More recently, the media has used both the former prime minister’s and the BBC chairman’s video clips where they contradict one another with the former saying Richard Sharp knew nothing about his financial affairs, the man himself telling the parliamentary committee that he discussed the former prime minister’s finances with Sam Blyth but cautioned him to go through the proper, ‘ethical’ channels if he wanted to help.

If this was the only scandal hitting the governing Conservative Party, it would be one thing. The multimillionaire Nadhim Zahawi, who was sacked from his cabinet position as Conservative Party chairman, survived in office for weeks by using high-profile law firms to try and silence those looking into his financial affairs.

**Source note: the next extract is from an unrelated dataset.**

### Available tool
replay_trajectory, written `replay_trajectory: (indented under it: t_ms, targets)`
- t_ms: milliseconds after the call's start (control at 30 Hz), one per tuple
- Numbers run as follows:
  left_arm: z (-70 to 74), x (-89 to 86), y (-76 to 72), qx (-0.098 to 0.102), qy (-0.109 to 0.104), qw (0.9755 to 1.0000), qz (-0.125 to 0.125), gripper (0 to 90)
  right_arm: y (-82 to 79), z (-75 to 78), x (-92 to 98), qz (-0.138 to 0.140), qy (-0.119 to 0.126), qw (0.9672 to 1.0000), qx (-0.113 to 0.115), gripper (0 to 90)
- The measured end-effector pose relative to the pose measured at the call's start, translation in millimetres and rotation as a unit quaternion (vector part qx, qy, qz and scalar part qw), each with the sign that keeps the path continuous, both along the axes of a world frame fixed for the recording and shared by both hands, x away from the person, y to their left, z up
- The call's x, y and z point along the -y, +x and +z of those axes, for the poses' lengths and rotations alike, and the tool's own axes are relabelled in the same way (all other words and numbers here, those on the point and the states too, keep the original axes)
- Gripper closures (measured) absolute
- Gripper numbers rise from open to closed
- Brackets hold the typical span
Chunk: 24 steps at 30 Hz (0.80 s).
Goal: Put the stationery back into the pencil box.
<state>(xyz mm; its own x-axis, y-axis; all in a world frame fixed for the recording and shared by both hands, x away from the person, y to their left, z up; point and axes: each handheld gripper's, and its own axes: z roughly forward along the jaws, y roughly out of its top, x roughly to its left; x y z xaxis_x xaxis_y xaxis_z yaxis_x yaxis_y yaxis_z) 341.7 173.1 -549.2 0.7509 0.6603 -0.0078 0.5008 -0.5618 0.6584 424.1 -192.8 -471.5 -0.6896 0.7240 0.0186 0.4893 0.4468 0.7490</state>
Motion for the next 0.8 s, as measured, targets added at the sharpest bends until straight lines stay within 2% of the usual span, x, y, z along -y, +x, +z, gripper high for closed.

To cut a long story short, Zahawi set up a business owned via a Gibraltar-based offshore company which was his for all practical purposes but the paperwork showed his father was the majority owner. He is said to have attracted the tax office’s attention when he received a multimillion pound (£30 million, as per some media reports) payment from this company and failed to pay tax on it. He was fined £3.7m.

When the legal notices failed and a tax lawyer-journalist laid bare the case, the Tory Party chairman described what happened as an “innocent” mistake. Speaking at a public function a little later, the head of the HM Revenue and Customs said his department did not fine people for “honest mistakes”.

Nadhim Zahawi. Photo: No 10/Flickr CC BY NC ND 2.0

Eventually, Nadhim Zahawi was sacked by Prime Minister Rishi Sunak after receiving the report of an investigation he had ordered into the affair. This probe predictably followed the media storm and not initial suggestions that the cabinet member may have tried to evade taxes.

The examples being mentioned have been randomly cited and not in order of the magnitude of the money involved but the best has been saved for the last. PPE or personal protection equipment for healthcare staff particularly working in hospitals during the peak of the COVID crisis was not easy to come by.

The Johnson government that to this day makes chest-thumping claims of how well it handled the COVID onslaught relaxed rules to purchase PPE stocks. It later emerged that PPE worth several billion pounds was quite substandard and hence useless.

A parliamentary inquiry report said: “The Dep­a­r­t­ment for Health & Social Care … lost 75% of the £12bn it spent on personal protect­ive equipment … in the first year of the pandemic to inflated prices and kit that did not meet req­ui­r­ements — including fully £4bn of PPE that will not be used in the NHS and needs to be disposed of.”

Among the beneficiaries with connections to many leading lights of the Tory party were a top aide to former prime minister Liz Truss, former home secretary Priti Patel and, even more outrageously, a company owned by the sister of the then health secretary Matt Hancock in which the latter was a 20% shareholder. Tory peer Michelle Mone also profited directly from PPE contracts.

Patel and Hancock and some other Tory top guns involved in the scandal lost their jobs but due to other factors. For example, Hancock was captured on CCTV in a passionate embrace with a top aide in the corridor right outside his office while both had obviously removed their masks. Both were married.

The purpose of this piece isn’t to say corruption is acceptable because it happens everywhere but only to point out that the best safeguard against it is a truly free media and an upright, incorruptible criminal justice system.

Until we develop such institutions, there is little hope of a move forward in this area. With a decrepit, creaky justice system, susceptible to political and other influences, all one will see is political opponents demonised and hounded and never a credible campaign to root out or control the evil.

Abbas Nasir is a former editor of Dawn.